Stored items
────
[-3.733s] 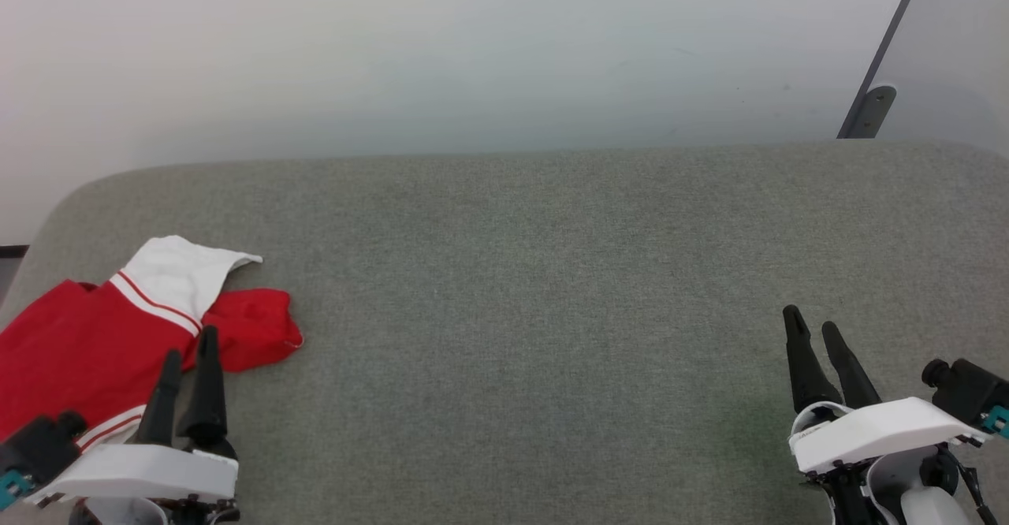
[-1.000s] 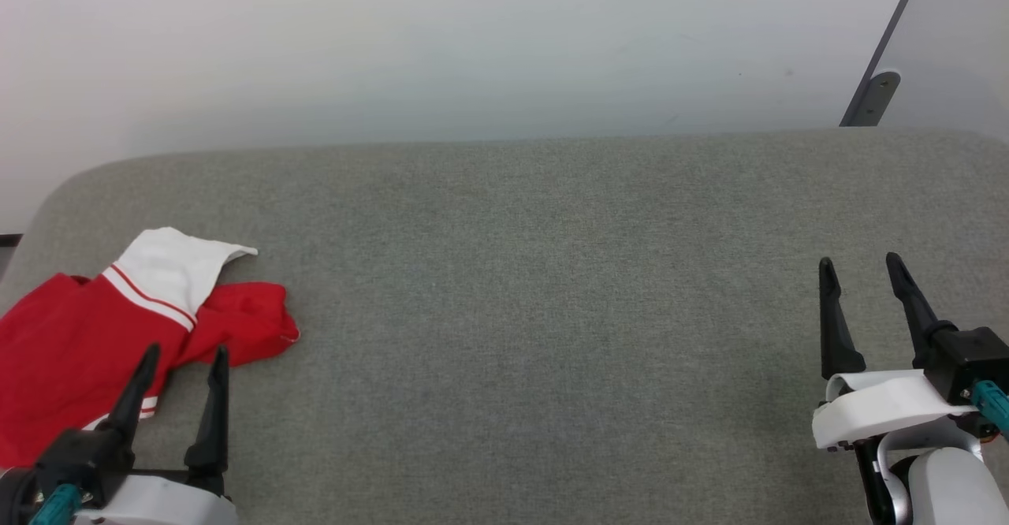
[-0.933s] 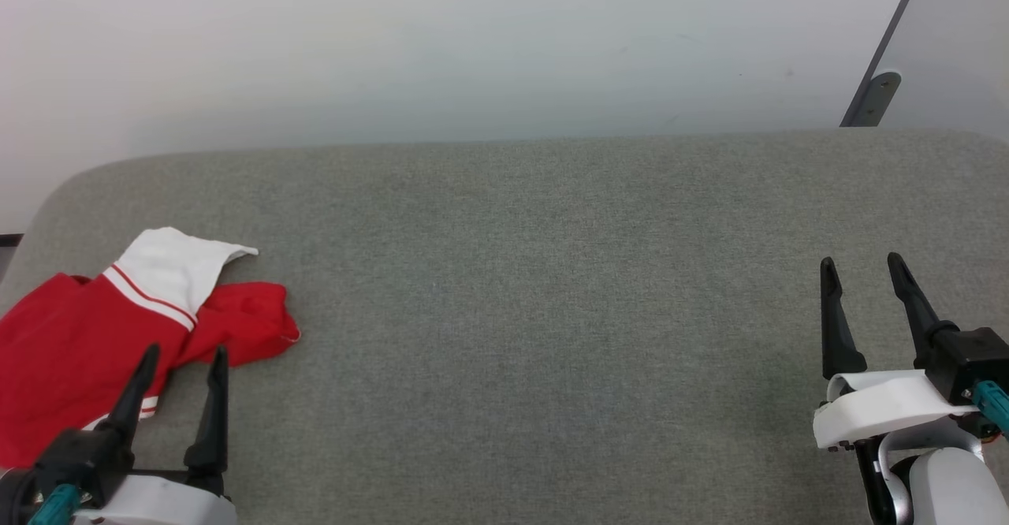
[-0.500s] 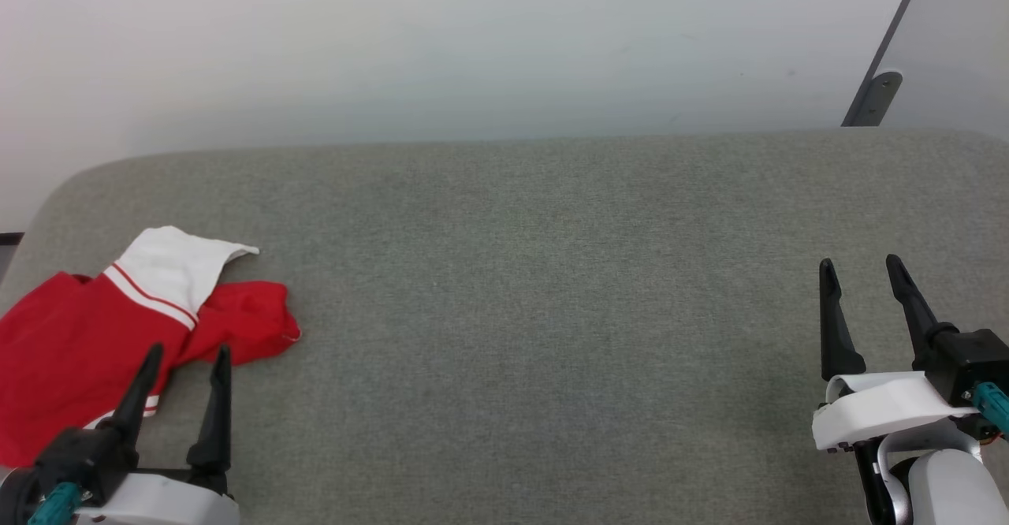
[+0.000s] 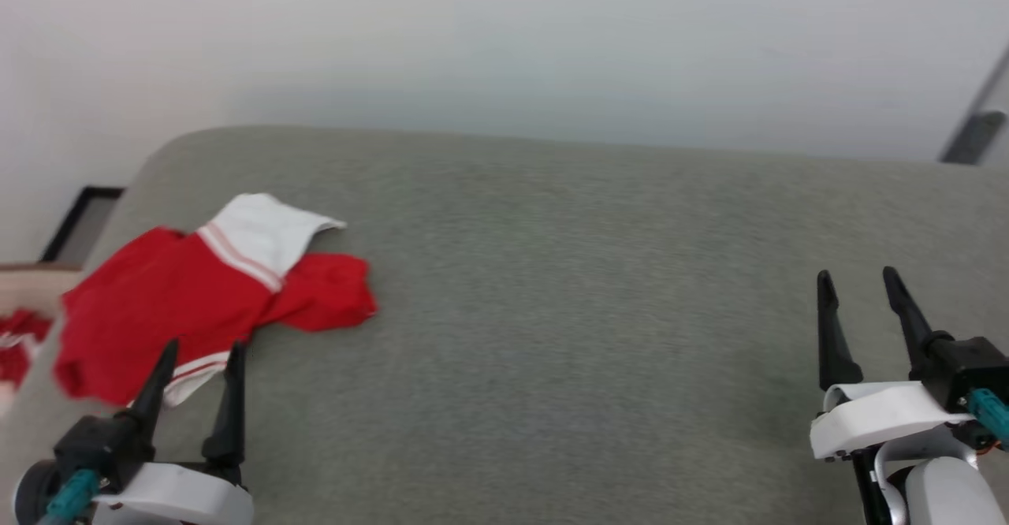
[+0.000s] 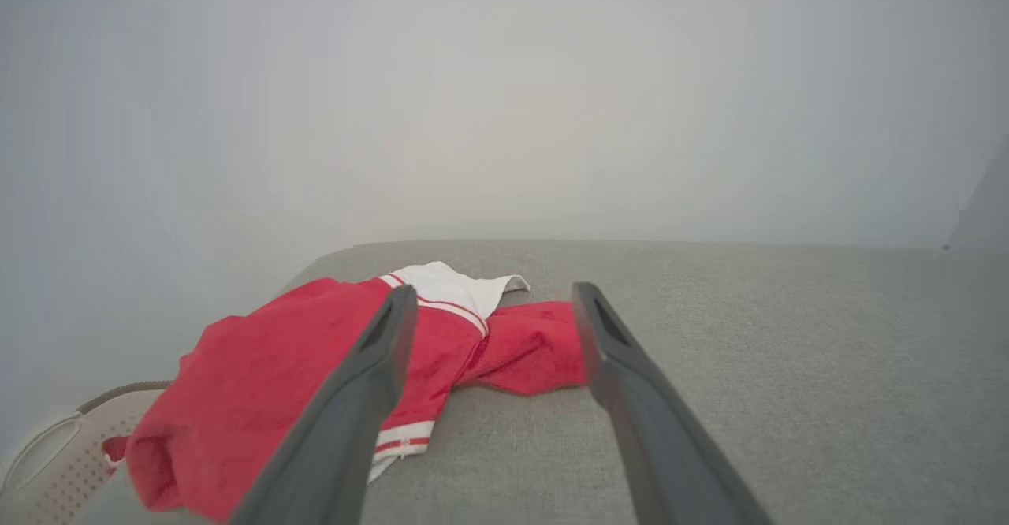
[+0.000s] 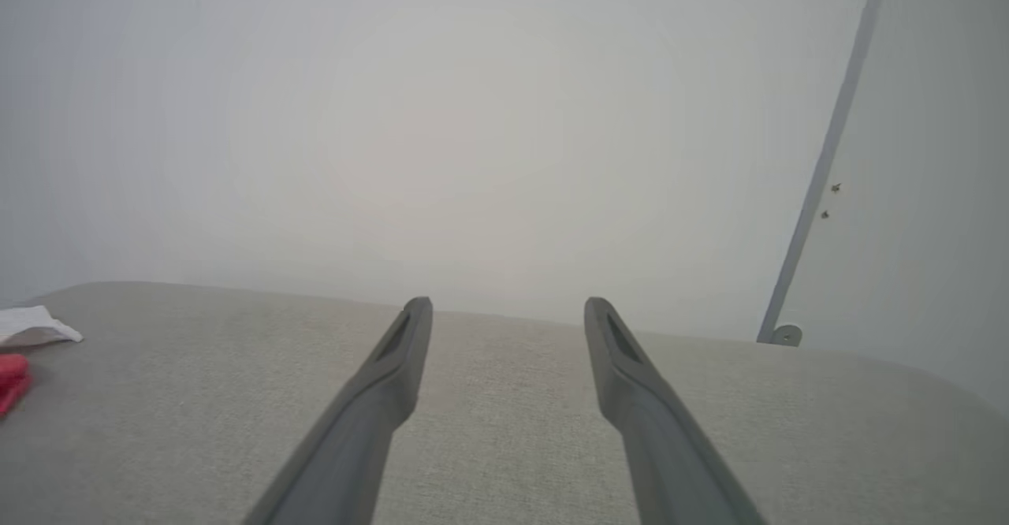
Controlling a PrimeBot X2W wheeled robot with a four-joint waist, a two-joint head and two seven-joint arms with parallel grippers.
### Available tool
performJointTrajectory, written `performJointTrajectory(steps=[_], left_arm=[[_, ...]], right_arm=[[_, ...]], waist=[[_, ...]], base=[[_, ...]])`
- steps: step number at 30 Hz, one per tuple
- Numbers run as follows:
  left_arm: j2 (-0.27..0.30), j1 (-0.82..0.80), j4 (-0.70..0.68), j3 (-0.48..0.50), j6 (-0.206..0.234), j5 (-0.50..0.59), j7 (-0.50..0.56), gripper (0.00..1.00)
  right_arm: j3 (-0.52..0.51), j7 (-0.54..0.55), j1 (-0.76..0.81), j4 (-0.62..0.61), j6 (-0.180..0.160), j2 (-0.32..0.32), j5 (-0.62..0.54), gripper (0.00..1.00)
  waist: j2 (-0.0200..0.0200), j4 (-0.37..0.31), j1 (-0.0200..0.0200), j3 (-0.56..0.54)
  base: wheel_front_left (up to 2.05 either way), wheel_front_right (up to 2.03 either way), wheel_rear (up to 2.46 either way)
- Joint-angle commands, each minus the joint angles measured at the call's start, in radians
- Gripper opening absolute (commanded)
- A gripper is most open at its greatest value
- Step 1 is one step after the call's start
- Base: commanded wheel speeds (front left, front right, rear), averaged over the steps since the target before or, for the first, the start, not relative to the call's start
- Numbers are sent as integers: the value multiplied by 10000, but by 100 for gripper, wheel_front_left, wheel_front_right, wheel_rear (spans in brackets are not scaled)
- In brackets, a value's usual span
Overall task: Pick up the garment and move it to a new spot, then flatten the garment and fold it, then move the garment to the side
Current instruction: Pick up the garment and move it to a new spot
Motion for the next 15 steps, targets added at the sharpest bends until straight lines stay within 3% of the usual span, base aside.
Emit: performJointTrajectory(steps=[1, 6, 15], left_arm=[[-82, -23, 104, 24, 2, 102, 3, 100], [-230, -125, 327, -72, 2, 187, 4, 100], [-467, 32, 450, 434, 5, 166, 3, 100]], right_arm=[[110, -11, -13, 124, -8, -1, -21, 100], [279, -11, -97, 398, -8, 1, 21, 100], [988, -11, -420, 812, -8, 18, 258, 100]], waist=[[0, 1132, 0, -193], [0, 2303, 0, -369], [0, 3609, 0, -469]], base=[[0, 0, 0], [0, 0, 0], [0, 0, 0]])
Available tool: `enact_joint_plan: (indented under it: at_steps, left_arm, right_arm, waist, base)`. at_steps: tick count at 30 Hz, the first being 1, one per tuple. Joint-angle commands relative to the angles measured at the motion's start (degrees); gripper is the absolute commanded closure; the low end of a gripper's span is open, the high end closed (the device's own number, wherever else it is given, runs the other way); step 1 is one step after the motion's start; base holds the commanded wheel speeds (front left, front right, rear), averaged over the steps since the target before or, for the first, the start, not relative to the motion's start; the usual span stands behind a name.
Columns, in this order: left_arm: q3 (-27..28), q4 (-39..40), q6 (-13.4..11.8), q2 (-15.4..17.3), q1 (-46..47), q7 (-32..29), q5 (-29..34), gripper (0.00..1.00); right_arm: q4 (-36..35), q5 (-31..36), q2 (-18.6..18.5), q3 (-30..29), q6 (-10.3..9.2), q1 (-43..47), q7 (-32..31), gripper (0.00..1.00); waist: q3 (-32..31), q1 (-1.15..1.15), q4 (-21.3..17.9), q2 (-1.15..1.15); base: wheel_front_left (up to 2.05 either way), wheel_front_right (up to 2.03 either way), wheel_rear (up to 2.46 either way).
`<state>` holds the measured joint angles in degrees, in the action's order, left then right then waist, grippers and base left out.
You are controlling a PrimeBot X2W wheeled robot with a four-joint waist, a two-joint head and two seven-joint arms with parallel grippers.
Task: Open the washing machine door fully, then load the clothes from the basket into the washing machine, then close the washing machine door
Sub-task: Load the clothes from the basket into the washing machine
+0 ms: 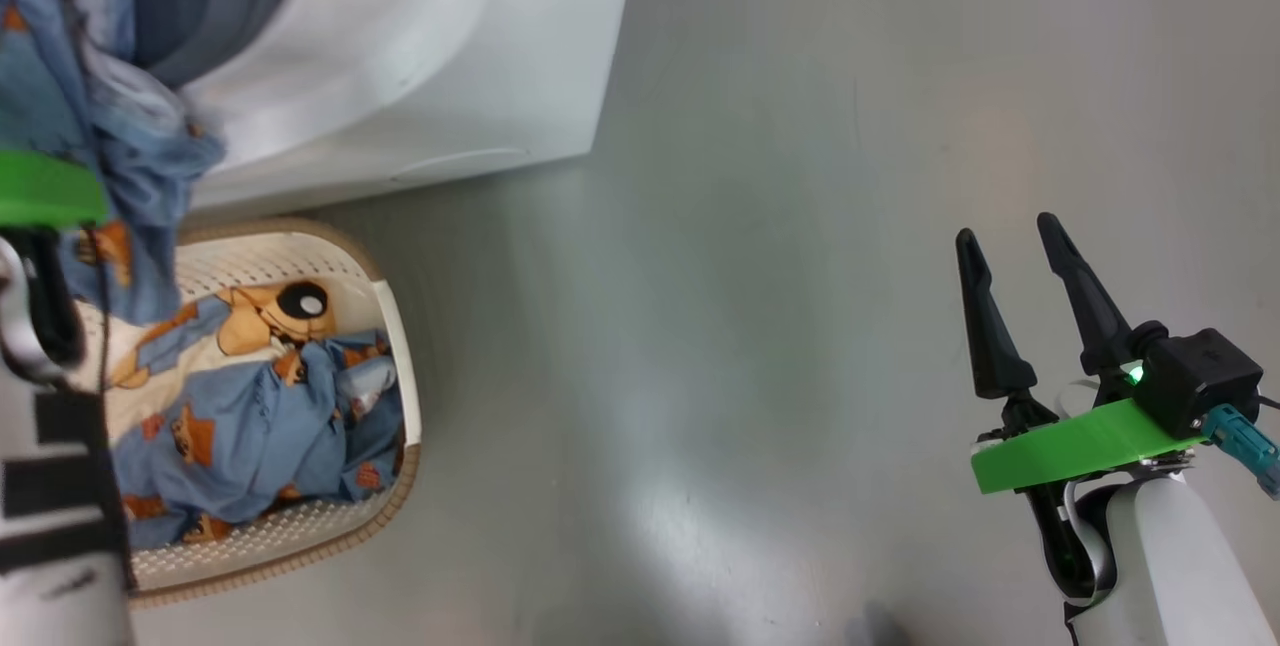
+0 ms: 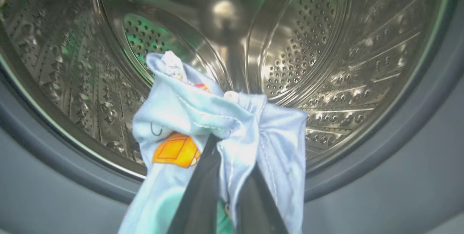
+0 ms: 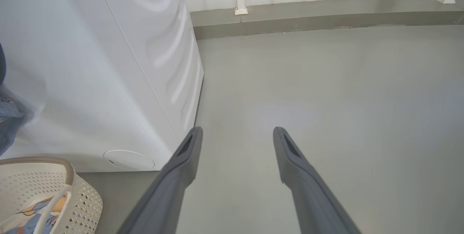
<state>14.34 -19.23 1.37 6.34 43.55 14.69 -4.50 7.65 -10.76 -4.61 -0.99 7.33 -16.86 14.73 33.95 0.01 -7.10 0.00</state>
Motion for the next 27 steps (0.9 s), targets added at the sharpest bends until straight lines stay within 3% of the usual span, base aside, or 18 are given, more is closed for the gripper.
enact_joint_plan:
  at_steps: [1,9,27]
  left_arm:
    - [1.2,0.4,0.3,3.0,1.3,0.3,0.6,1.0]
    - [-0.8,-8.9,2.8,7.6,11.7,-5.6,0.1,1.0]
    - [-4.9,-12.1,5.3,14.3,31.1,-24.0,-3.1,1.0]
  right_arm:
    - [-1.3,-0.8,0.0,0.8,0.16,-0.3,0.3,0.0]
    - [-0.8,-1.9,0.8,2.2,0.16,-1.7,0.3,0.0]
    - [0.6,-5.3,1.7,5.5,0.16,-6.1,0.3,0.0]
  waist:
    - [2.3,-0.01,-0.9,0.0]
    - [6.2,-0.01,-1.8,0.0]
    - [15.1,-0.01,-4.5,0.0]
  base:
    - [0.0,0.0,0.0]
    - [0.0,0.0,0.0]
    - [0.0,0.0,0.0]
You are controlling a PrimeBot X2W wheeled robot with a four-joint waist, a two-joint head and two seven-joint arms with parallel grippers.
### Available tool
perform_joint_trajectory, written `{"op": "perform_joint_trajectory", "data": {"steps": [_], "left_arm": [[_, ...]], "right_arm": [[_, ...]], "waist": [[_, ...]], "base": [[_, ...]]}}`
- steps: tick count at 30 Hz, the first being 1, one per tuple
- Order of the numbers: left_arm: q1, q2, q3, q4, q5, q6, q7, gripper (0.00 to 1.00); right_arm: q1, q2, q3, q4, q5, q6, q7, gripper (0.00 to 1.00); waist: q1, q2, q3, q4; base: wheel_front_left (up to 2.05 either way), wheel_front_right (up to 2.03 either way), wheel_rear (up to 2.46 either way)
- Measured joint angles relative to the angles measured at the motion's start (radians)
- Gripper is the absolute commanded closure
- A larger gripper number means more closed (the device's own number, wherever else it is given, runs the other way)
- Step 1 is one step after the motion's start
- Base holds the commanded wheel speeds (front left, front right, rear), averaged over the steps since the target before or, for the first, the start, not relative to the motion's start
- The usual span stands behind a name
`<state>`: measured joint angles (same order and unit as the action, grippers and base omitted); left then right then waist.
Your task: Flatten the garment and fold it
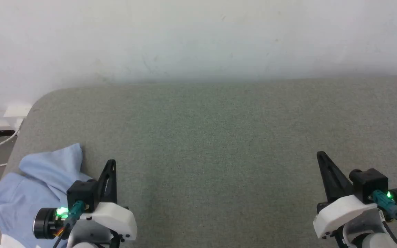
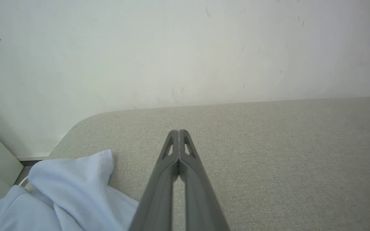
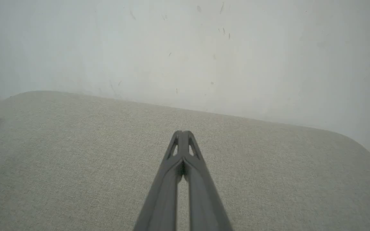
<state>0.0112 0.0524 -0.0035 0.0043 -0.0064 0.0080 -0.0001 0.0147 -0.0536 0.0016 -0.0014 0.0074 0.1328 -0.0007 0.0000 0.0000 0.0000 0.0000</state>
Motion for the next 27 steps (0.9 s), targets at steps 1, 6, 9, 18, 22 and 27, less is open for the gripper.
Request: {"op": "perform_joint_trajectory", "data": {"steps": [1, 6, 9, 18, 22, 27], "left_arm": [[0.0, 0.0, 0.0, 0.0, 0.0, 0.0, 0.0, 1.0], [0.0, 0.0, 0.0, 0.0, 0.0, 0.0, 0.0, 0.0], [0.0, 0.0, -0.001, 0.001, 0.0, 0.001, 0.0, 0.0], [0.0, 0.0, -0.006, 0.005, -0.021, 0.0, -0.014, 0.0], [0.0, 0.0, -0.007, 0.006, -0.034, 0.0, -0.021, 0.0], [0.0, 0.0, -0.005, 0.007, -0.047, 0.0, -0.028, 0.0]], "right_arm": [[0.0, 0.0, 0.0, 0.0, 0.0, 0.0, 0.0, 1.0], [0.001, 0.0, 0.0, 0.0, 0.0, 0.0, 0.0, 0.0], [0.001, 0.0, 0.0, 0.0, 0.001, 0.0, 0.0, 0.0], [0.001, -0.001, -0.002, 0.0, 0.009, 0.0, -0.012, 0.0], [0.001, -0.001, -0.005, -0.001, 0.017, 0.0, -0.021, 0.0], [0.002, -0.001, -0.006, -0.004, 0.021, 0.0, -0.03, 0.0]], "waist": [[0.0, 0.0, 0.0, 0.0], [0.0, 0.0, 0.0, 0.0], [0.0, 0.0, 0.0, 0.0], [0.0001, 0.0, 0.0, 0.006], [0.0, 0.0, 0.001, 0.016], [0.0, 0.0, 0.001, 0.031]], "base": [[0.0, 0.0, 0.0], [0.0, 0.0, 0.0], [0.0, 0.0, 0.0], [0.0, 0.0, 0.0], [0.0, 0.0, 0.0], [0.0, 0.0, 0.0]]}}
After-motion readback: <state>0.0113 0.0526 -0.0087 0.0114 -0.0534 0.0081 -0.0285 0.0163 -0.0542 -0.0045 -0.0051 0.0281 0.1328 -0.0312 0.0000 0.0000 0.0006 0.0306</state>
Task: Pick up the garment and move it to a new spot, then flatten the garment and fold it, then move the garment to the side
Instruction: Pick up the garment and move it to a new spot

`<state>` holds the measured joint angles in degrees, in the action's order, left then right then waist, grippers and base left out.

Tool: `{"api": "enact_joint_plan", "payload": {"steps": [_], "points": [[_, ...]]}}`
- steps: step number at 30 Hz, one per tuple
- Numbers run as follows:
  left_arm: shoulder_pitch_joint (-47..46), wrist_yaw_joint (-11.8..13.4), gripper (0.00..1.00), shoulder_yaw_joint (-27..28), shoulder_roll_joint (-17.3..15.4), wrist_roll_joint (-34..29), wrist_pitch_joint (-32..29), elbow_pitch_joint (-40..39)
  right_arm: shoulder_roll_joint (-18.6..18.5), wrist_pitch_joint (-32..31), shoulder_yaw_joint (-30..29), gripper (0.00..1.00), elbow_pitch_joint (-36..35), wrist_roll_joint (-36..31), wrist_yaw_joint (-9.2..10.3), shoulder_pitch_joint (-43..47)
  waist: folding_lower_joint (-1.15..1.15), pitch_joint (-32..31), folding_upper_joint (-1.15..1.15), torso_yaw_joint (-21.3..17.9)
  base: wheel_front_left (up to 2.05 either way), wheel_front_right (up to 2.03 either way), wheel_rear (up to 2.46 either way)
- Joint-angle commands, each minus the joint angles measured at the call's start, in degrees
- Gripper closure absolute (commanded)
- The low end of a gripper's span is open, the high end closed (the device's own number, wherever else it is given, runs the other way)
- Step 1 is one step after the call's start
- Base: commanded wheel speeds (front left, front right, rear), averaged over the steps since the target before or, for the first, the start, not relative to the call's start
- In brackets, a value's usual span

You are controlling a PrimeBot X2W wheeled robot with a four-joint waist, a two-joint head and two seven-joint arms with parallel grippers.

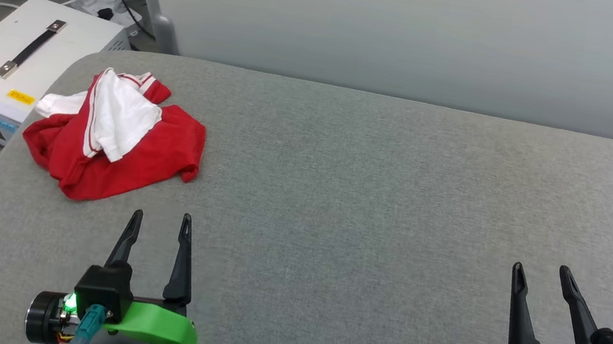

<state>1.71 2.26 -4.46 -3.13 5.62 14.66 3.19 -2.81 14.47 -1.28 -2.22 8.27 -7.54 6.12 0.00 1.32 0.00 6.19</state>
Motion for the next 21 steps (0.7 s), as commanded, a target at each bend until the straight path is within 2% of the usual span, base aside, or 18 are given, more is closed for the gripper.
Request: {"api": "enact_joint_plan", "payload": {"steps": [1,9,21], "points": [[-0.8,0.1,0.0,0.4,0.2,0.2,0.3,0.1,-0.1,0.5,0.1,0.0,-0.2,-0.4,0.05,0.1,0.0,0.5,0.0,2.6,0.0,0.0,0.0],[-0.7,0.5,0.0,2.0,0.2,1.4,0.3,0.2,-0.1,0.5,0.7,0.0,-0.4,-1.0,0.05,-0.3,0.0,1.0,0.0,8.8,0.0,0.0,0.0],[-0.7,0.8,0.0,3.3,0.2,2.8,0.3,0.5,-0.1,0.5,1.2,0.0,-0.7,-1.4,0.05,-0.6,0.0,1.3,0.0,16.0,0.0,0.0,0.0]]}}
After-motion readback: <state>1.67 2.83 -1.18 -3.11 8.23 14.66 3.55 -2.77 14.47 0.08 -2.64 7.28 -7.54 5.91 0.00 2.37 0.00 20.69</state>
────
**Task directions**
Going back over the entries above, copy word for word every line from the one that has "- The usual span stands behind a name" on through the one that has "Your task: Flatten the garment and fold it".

**Response box**
- The usual span stands behind a name
`<state>`: measured joint angles (same order and unit as the action, grippers and base omitted); left then right then waist.
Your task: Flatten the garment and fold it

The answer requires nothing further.